**What you will do**
Scan the records for the string "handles". State how many lines contain it and add nothing.

++++++++++

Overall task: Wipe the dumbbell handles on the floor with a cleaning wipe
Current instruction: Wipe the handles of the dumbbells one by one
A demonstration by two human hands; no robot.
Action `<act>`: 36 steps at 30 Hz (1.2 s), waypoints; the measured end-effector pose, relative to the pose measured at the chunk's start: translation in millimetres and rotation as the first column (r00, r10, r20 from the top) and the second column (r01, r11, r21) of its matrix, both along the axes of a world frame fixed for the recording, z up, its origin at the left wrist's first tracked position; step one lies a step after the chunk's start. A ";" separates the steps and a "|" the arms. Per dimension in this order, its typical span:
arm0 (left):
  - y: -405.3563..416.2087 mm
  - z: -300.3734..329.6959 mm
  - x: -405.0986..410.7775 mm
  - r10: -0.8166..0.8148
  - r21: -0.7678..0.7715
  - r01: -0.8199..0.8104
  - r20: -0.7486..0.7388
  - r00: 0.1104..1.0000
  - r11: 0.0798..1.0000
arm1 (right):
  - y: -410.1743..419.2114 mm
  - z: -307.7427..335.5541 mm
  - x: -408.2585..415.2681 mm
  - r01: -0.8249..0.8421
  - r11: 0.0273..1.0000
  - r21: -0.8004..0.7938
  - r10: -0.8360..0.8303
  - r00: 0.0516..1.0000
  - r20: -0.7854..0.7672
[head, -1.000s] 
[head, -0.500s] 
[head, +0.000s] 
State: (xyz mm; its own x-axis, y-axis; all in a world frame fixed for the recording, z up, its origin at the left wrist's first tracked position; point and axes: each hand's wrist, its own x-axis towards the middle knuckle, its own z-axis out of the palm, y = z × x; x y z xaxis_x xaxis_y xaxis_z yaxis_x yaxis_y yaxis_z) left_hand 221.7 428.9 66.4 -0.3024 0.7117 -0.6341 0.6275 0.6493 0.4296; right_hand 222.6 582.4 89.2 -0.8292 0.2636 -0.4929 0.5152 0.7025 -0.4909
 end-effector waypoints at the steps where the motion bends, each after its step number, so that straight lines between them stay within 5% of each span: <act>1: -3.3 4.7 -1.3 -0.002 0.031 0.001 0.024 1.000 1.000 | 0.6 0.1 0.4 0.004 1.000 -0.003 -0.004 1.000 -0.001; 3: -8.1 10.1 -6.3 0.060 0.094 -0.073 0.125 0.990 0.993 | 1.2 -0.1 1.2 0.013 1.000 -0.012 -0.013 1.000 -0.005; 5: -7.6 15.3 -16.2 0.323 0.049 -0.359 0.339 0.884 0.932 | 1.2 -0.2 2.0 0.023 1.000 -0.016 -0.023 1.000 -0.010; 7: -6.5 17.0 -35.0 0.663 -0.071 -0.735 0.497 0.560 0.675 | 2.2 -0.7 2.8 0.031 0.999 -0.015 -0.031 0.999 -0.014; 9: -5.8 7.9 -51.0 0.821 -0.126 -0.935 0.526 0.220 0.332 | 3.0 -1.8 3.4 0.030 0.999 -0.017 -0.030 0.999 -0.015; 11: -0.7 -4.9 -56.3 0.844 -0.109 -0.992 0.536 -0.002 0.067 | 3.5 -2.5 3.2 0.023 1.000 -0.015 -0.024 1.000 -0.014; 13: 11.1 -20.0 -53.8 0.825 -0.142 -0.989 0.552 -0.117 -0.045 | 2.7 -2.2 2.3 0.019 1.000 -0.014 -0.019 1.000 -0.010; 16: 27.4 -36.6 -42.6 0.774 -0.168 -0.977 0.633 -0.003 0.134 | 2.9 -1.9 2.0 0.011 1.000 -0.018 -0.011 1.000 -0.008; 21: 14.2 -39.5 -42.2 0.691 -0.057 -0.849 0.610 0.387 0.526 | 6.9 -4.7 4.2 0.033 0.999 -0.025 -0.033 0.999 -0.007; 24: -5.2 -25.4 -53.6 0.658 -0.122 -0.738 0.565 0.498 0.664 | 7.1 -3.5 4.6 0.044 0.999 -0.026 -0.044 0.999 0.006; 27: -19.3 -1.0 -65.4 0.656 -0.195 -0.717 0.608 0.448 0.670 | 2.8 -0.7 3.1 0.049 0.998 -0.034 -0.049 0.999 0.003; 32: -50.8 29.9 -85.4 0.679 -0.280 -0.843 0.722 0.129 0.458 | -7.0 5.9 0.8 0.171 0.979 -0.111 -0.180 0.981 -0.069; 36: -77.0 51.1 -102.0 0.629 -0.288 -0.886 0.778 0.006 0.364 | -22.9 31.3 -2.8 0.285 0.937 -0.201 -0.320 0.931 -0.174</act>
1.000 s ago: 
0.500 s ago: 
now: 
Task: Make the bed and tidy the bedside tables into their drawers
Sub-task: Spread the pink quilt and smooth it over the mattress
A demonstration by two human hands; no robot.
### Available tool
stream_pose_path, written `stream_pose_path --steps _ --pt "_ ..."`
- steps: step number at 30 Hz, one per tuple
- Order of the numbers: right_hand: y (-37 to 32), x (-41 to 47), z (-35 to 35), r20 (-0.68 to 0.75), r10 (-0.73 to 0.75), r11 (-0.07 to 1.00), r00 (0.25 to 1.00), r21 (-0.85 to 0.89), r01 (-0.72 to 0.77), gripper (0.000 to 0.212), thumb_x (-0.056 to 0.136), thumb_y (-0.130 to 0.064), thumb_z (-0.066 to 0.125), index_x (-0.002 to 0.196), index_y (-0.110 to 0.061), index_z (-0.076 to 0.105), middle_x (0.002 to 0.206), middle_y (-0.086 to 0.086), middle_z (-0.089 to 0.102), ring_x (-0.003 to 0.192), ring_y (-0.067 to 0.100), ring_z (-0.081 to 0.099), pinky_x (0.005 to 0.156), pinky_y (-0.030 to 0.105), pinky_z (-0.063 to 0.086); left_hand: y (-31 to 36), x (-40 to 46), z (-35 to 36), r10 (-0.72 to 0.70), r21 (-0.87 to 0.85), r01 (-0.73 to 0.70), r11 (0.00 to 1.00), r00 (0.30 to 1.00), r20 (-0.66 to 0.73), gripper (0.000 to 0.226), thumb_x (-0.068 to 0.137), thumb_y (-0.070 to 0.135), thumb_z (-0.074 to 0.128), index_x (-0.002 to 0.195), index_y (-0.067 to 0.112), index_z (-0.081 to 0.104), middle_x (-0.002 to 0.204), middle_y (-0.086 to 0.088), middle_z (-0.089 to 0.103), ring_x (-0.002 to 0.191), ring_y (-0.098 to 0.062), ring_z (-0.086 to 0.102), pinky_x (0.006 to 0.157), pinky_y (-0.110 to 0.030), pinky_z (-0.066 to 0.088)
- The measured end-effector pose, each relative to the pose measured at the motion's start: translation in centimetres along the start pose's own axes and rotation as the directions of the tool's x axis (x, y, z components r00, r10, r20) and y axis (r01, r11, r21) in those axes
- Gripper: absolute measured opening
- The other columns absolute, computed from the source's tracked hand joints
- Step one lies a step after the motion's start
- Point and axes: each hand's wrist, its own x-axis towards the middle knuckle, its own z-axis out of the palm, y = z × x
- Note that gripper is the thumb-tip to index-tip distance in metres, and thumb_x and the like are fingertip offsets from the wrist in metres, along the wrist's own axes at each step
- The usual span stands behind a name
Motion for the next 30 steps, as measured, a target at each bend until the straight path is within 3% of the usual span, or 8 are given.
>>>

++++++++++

**Task solution**
2